A reasonable answer.

Too reasonable.

"And if my team had failed?" I asked.

"They wouldn't have."

"You're certain."

"I am."

"And how," I asked coolly, "would you know that?"

"Because I know you," he said. "You don't send people unless they're capable."

I studied him.

He met my gaze without hesitation. Patient. Unmoving.

"You're doing it again," I said.

"Doing what?"

"Knowing things you shouldn't." My voice hardened. "My teams are classified. Their skill levels aren't public knowledge. You couldn't assess them unless you'd observed them before."

"I've observed everything about you," he said.

No apology.

No shame.

Just truth.

"For how long?" I demanded.

"Long enough."

"That's not an answer."

"It's the only one I can give without unsettling you further."

I exhaled slowly. "I'm already unsettled."

A faint smile touched his mouth—not amused. Almost approving.

"Good," he said quietly. "You should be."

The honesty hit harder than flattery ever could.

"Why serve me?" I asked. "You said I carry authority you won't defy. That explains obedience. It doesn't explain choice."

"I ruled for three centuries," he said. "Kings don't kneel easily."

"Former kings," he corrected himself. "And we don't."

He moved to my desk, fingers hovering just above the surface, never quite touching. When he spoke again, his voice had softened.

"I ruled in blood," he said. "Built an empire from fear and fire. I was worshipped. I was hated. I answered to no one."

He paused.

"It was empty."

That, I hadn't expected.

"Power without purpose is just destruction," he continued. "By the time I understood that, I'd already burned too much to rebuild."

"So this is redemption?" I asked.

"No." His gaze sharpened. "Redemption implies regret. I regret nothing I did to survive or to rule."

Then, quieter:

"But I have no interest in ruling again. Thrones are prisons. I spent three hundred years chained to one."

"And serving me is freedom?"

"Serving you," he said carefully, "is choice."

The distinction mattered to him. I could hear it.

"The authority you carry doesn't compel obedience," he went on. "It offers it. I could refuse. I could leave."

He stepped closer.

"But I won't."

"Why?"

"Because you are the first person in a thousand years who could command me—and chooses not to."

That landed heavier than I liked.

I had authority. He'd proven it.

But I'd asked, not ordered.

He'd noticed.

"You're observant," I said.

"I've had time."

A knock cut through the room.

"Commander?" My adjutant's voice, controlled. "The Council requests your presence. Immediately."

I glanced at the Demon King.

He was already retreating toward the shelves, not hiding—just becoming less noticeable.

"Acknowledged," I said. "I'll be down shortly."

Footsteps faded.

"They know," I said.

"Yes."

"You told them."

"I didn't need to." He adjusted his coat. "Someone saw me leave the warehouse. Rumors move faster than orders."

My jaw tightened. "You could have been subtle."

"I could have," he agreed. "But subtlety implies shame."

"This complicates things."

"Good."

I turned fully toward him. "Good?"

"Your Council is comfortable," he said. "Comfort dulls judgment. Fear sharpens it."

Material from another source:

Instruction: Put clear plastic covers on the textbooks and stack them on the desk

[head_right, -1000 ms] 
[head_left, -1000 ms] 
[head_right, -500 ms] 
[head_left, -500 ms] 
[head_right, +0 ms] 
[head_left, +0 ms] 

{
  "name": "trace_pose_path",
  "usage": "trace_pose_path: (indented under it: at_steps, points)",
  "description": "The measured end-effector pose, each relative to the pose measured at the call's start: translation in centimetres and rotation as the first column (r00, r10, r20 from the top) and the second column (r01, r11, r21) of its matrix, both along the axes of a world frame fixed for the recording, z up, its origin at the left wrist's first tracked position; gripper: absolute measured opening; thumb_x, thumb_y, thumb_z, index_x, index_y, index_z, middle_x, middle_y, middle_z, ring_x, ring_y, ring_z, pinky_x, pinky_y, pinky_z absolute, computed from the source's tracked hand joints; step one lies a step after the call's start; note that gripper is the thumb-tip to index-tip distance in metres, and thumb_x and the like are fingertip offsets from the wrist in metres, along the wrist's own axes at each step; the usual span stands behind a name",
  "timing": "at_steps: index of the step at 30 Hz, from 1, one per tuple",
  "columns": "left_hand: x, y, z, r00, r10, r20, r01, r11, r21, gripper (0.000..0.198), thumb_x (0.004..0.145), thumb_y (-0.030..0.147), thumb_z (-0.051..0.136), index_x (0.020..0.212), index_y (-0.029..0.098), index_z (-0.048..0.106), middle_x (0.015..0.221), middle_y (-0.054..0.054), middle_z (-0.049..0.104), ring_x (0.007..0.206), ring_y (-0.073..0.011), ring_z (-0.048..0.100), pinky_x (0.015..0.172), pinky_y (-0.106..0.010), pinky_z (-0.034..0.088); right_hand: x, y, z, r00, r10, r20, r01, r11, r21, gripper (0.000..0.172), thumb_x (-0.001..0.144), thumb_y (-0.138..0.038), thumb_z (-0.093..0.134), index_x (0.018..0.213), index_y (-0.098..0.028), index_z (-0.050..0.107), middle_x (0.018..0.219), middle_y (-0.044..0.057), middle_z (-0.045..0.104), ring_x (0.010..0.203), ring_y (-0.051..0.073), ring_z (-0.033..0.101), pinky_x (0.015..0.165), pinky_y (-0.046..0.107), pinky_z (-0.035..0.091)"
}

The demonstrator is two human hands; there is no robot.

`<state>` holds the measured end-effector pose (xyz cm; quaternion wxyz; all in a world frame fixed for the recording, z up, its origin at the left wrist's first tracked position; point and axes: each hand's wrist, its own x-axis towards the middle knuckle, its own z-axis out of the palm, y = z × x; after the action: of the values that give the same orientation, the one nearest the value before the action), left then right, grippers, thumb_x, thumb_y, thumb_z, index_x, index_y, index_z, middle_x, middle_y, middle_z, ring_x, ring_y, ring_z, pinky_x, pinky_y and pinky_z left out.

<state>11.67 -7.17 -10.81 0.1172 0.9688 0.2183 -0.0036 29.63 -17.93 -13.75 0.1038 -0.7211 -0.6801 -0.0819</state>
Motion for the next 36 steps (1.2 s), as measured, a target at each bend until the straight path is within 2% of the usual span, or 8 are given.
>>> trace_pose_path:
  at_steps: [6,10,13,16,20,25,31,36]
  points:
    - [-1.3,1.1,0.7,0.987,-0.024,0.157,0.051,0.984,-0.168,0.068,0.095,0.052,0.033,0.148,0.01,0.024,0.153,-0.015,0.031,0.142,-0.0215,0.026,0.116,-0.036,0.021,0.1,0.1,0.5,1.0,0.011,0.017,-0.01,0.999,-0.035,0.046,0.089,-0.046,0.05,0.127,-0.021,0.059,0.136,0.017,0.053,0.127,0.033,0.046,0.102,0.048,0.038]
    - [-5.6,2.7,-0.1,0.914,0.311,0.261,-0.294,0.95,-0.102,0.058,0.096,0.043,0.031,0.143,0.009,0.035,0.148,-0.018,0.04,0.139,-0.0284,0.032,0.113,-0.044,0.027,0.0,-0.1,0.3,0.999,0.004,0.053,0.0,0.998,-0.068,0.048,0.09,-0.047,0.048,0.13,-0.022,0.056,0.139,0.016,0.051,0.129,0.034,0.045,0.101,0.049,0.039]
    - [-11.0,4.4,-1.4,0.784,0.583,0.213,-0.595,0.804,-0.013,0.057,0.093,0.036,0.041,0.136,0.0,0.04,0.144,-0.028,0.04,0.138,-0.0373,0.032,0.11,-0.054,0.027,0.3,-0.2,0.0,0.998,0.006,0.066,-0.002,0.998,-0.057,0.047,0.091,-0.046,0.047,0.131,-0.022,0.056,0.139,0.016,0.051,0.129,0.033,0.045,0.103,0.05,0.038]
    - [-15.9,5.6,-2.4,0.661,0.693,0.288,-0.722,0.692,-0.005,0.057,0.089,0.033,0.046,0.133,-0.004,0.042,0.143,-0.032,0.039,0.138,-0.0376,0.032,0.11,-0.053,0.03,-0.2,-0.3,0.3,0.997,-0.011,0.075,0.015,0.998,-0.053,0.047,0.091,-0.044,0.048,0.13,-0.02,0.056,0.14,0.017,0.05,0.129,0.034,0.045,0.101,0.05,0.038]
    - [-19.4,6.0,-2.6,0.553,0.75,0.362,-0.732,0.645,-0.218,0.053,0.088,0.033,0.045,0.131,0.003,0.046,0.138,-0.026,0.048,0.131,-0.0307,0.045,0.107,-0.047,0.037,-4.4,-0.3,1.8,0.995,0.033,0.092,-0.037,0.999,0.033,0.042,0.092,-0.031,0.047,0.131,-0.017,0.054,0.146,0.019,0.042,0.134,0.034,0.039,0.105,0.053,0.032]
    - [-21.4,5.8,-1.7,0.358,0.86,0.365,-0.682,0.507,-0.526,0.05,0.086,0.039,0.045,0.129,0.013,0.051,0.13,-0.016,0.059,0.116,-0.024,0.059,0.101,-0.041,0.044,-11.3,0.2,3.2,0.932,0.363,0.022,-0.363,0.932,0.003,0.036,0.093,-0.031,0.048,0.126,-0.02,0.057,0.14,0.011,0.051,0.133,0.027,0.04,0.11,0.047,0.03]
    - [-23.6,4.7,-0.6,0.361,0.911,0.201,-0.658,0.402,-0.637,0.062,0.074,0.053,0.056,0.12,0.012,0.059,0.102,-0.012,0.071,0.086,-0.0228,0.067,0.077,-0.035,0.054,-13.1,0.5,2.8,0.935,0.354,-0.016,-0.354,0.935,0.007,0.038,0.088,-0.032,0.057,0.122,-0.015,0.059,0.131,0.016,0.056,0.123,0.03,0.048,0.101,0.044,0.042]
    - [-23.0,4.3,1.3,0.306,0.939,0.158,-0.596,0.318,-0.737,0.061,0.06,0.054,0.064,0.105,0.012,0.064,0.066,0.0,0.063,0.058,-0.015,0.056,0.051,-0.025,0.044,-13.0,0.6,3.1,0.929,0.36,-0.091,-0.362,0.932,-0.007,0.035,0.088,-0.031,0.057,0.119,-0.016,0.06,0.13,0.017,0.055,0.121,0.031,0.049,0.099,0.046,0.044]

"They'll try to remove you."

"They'll try."

"And?"

"They'll fail."

Not arrogance.

Certainty.

"The Council will ask questions," I said.

"Answer honestly."

"They'll want you gone."

"Then say no."

"It's not that simple."

"It is," he replied. "You are the authority here. Not them."

"They can make my life difficult."

"Let them."

He paused at the door.

"You've spent years managing their egos," he said. "Holding this city together through compromise and exhaustion."

Then, quietly:

"You're tired."

The words hit too close to truth.

"I'll be outside the Council chamber," he said. "If you need me."

"They won't let you in."

"I'm not asking."

He vanished.

I stood there longer than I should have.

Then I straightened my uniform, checked my blade, and headed for the door.

The Council was waiting.

And for the first time in years, I wasn't walking in alone.